*WORK REQUEST*: Copy every line from the data below in which the string "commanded" can be found.

*DATA PROVIDED*:
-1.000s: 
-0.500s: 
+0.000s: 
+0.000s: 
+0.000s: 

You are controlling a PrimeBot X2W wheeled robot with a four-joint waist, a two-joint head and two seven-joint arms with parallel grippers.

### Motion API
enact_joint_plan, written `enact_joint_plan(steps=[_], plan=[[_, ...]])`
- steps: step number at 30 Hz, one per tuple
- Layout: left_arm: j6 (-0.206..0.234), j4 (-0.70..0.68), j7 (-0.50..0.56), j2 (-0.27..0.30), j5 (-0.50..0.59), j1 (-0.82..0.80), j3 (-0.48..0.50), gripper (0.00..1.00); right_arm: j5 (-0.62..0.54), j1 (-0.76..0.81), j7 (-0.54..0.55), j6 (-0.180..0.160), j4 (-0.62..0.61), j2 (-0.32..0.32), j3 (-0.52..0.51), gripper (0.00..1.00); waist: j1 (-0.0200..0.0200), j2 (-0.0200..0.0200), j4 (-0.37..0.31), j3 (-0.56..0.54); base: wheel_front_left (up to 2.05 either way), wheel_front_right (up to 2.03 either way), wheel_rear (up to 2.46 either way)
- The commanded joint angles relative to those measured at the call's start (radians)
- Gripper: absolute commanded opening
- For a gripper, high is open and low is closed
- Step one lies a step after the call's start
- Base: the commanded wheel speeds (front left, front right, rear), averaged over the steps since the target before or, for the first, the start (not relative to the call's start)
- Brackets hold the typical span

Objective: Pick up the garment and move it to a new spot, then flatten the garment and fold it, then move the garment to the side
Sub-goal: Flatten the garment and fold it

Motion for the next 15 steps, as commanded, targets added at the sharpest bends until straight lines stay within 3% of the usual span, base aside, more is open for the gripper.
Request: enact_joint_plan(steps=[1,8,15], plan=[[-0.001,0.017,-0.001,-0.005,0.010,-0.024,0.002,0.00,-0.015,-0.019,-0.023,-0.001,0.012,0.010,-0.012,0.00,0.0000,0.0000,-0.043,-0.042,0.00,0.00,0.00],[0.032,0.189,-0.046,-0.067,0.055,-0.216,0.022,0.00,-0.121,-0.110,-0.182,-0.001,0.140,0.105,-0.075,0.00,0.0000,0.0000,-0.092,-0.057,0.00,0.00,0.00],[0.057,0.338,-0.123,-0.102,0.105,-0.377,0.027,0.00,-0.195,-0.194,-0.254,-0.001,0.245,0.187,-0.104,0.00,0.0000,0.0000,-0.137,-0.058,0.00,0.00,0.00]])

*OUTPUT OF THE EXERCISE*:
- The commanded joint angles relative to those measured at the call's start (radians)
- Gripper: absolute commanded opening
- Base: the commanded wheel speeds (front left, front right, rear), averaged over the steps since the target before or, for the first, the start (not relative to the call's start)
Motion for the next 15 steps, as commanded, targets added at the sharpest bends until straight lines stay within 3% of the usual span, base aside, more is open for the gripper.

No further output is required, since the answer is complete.